Mais de um terço da população portuguesa sofre de alergias

Mais de um terço da população portuguesa sofre de alergias, um sofrimento muitas vezes silencioso por não estar diagnosticado e faltarem medidas preventivas, alertam os especialistas, prevendo um aumento da prevalência destas doenças até 2020.

Os dados e as tendências para a próxima década são apresentados hoje no Livro Branco sobre o Futuro da Imunoalergologia, numa iniciativa da Sociedade Portuguesa de Alergologia e Imunologia, em parceria com a BIAL e o contributo de centenas de peritos.

“É consensual que a prevalência das doenças alérgicas continuará a aumentar e em 2020 poderá afectar cronicamente – com sintomas quase diários – uma percentagem ainda mais elevada da população”, segundo o estudo.

O aumento mais significativo é esperado nas situações de rinite alérgica, alergia a medicamentos e a alimentos, particularmente nas crianças.

Os ambientes, tanto o exterior como o interior, são apontados como os factores de risco com mais tendência a aumentar.
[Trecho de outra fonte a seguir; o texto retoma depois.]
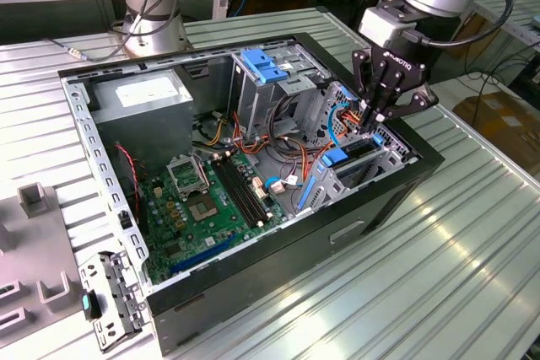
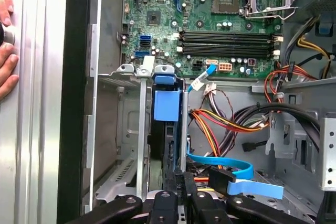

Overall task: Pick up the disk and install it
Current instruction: 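Insert the first disk wire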

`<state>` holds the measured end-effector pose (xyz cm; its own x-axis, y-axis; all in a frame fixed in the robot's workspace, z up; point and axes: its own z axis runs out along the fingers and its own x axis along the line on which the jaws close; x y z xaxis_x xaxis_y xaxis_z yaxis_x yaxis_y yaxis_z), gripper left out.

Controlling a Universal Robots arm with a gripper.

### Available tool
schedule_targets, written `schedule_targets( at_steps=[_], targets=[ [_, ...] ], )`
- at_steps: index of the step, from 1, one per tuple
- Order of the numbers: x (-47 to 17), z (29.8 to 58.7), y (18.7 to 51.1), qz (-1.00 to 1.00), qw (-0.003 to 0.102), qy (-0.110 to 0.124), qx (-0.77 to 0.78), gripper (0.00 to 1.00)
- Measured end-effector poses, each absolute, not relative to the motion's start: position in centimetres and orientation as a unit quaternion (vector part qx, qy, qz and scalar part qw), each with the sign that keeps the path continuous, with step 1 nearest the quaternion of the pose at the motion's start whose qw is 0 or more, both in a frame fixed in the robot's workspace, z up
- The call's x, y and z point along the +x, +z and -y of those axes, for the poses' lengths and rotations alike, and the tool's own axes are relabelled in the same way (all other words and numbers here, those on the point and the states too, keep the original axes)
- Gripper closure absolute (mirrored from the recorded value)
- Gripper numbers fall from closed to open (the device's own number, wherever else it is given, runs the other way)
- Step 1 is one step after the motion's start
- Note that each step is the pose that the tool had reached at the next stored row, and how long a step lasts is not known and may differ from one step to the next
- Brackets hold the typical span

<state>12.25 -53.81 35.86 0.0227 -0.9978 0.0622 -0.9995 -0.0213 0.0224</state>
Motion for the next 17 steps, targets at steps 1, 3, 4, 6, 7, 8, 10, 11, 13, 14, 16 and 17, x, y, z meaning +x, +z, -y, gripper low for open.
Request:
schedule_targets(
  at_steps=[1, 3, 4, 6, 7, 8, 10, 11, 13, 14, 16, 17],
  targets=[
    [12.23, 53.98, 35.71, 0.700, 0.030, 0.014, 0.713, 0.84],
    [11.92, 54.62, 35.53, 0.700, 0.027, 0.012, 0.713, 0.84],
    [11.73, 54.71, 35.49, 0.700, 0.026, 0.011, 0.714, 0.84],
    [11.63, 54.73, 35.44, 0.700, 0.023, 0.009, 0.714, 0.84],
    [11.63, 54.73, 35.39, 0.700, 0.023, 0.009, 0.714, 0.84],
    [11.63, 54.73, 35.36, 0.700, 0.023, 0.009, 0.714, 0.84],
    [11.71, 54.73, 35.26, 0.701, 0.023, 0.009, 0.713, 0.84],
    [11.78, 54.74, 35.22, 0.701, 0.023, 0.009, 0.712, 0.84],
    [11.81, 54.73, 35.14, 0.702, 0.023, 0.009, 0.712, 0.84],
    [11.81, 54.73, 35.10, 0.702, 0.023, 0.009, 0.712, 0.84],
    [11.82, 54.73, 35.01, 0.702, 0.023, 0.009, 0.711, 0.84],
    [11.82, 54.73, 34.96, 0.703, 0.023, 0.009, 0.711, 0.84]
  ],
)
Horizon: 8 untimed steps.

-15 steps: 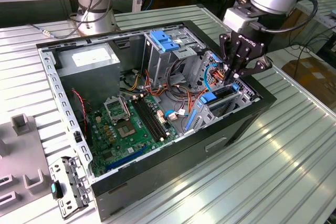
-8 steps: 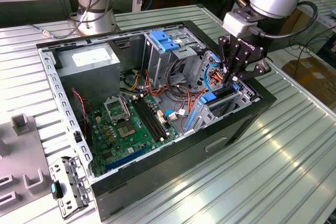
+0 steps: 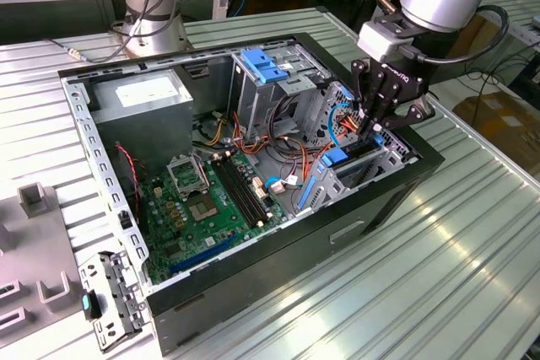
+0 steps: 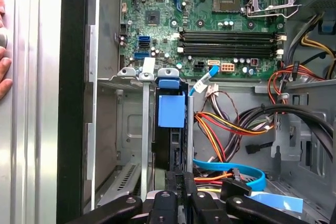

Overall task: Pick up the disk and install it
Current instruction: 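Insert the first disk wire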

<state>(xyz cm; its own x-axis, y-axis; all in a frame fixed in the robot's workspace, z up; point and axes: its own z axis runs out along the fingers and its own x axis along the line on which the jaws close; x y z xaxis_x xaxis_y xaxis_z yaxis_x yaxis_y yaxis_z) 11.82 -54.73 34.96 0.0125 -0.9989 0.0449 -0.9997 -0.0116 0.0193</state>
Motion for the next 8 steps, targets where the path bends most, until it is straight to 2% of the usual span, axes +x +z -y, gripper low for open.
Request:
schedule_targets(
  at_steps=[8],
  targets=[
    [11.82, 54.77, 34.63, 0.706, 0.023, 0.009, 0.708, 0.84]
  ],
)
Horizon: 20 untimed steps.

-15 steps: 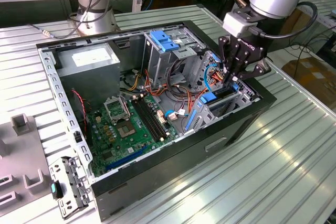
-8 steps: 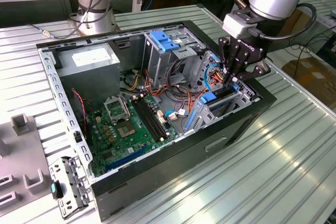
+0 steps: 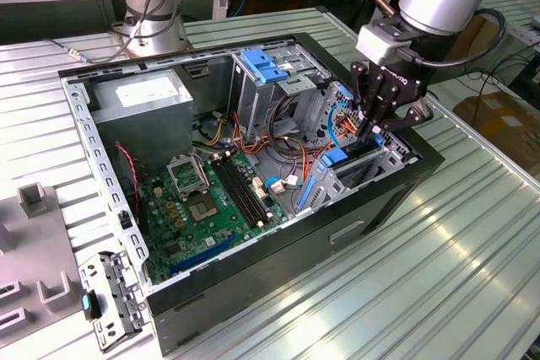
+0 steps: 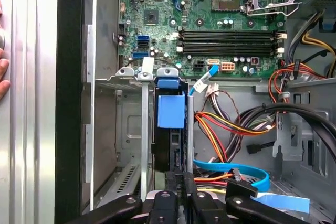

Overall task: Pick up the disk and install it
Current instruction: 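Insert the first disk wire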

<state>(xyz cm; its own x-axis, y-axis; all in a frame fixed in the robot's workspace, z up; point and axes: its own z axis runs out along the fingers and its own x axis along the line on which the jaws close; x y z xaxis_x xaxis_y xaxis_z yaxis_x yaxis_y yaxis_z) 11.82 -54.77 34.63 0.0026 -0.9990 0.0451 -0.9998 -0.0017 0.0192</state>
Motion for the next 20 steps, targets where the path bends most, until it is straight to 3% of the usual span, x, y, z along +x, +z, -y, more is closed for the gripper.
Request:
schedule_targets(
  at_steps=[12, 15, 16, 20],
  targets=[
    [11.8, 54.8, 34.0, 0.707, 0.023, 0.009, 0.707, 0.84],
    [11.8, 54.8, 34.2, 0.707, 0.022, 0.009, 0.707, 0.82],
    [11.8, 54.8, 34.5, 0.707, 0.023, 0.009, 0.707, 0.76],
    [11.8, 54.8, 35.2, 0.707, 0.022, 0.009, 0.707, 0.76]
  ],
)
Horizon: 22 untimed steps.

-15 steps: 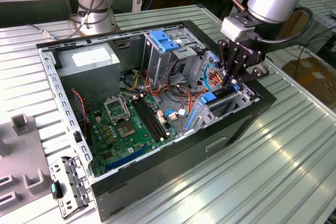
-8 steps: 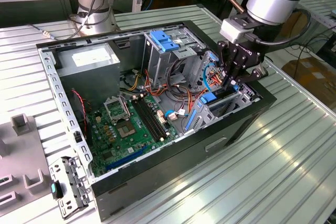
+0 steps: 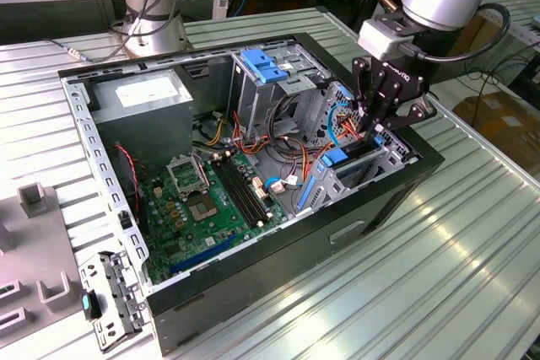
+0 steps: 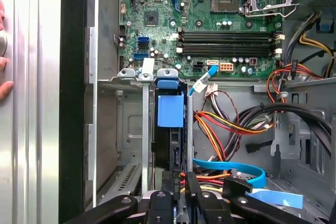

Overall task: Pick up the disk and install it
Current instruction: 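Insert the first disk wire, then insert the second disk wire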

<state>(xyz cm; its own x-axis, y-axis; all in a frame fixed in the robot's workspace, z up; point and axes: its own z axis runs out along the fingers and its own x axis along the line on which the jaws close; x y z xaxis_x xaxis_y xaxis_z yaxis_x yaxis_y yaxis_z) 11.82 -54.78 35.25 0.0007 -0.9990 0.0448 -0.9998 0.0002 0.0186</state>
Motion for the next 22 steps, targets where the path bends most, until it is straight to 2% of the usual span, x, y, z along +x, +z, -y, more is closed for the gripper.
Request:
schedule_targets(
  at_steps=[3, 5, 22],
  targets=[
    [11.8, 54.8, 35.3, 0.707, 0.022, 0.009, 0.707, 0.77],
    [11.8, 54.8, 35.3, 0.707, 0.023, 0.009, 0.707, 0.89],
    [10.4, 54.8, 35.3, 0.707, 0.023, 0.009, 0.707, 0.89]
  ],
)
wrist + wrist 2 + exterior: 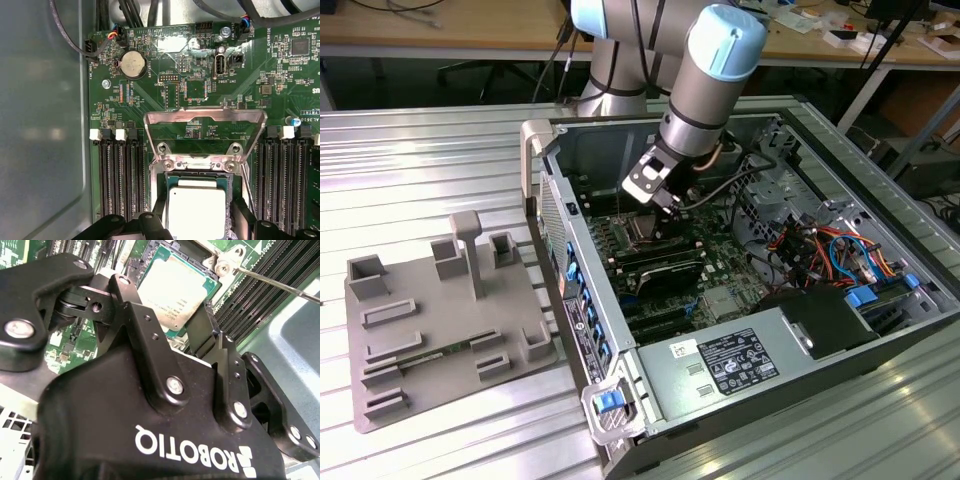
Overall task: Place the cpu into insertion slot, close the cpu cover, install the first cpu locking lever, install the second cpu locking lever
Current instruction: 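Place the cpu into insertion slot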
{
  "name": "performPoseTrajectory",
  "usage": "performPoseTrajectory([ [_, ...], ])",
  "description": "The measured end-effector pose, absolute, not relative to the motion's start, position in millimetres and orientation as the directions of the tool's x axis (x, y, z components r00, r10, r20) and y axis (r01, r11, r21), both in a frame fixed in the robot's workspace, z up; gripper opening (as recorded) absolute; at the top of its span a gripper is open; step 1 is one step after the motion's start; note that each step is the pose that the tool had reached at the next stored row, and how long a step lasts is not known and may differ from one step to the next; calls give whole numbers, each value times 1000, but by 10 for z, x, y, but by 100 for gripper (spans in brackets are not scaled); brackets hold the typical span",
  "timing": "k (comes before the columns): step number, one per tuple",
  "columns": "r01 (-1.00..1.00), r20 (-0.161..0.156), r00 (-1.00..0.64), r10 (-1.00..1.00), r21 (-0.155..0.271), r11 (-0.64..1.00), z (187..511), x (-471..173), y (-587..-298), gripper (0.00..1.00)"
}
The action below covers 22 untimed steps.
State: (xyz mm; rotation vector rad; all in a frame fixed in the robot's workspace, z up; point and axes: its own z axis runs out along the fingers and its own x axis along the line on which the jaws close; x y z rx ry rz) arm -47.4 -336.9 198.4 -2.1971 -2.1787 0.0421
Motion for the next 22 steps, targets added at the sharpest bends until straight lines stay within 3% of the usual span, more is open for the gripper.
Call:
performPoseTrajectory([
  [22,999,13,-12,1000,-53,13,2040,-472,-3400,62],
])
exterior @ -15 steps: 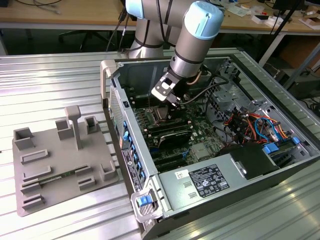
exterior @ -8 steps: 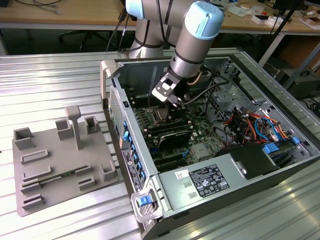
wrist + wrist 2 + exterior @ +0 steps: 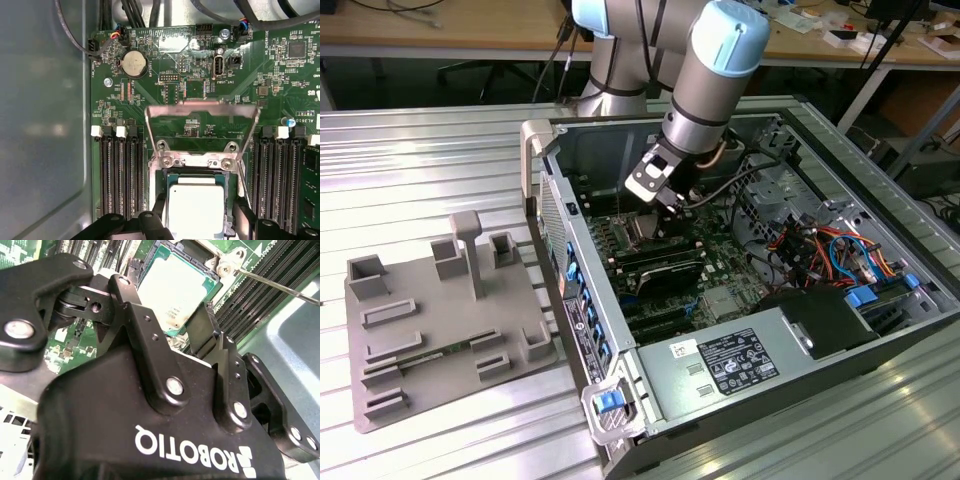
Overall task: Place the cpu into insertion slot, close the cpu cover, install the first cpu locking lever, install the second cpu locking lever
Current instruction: 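Place the cpu into insertion slot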
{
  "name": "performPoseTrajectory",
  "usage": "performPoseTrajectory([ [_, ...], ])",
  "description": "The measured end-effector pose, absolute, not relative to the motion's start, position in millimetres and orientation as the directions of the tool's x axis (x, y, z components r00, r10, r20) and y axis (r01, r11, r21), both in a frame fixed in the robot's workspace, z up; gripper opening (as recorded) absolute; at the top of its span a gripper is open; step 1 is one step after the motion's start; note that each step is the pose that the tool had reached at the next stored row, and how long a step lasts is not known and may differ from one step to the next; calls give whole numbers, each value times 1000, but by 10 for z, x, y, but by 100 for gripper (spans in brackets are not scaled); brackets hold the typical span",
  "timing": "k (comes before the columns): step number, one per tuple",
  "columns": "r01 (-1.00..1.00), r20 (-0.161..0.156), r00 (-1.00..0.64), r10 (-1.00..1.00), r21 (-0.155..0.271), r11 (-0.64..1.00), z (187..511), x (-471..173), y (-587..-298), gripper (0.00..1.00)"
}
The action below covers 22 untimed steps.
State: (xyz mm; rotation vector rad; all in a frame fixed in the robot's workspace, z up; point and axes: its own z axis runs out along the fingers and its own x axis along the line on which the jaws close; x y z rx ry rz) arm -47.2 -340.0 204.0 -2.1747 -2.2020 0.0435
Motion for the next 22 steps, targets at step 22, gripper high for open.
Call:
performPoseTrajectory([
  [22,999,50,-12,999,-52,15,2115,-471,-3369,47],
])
Os especialistas salientam que este ano se verificaram as concentrações de pólenes mais elevadas desde que são registadas, como foi o caso das gramíneas (fenos).

Porém, a maioria dos peritos consideram que, em geral, a qualidade de vida dos doentes tenderá a melhorar até 2020, embora de forma moderada.

Por outro lado, mais de um quarto dos especialistas inquiridos considera que vai piorar a qualidade de vida dos doentes com alergia medicamentosa, alimentar e asma.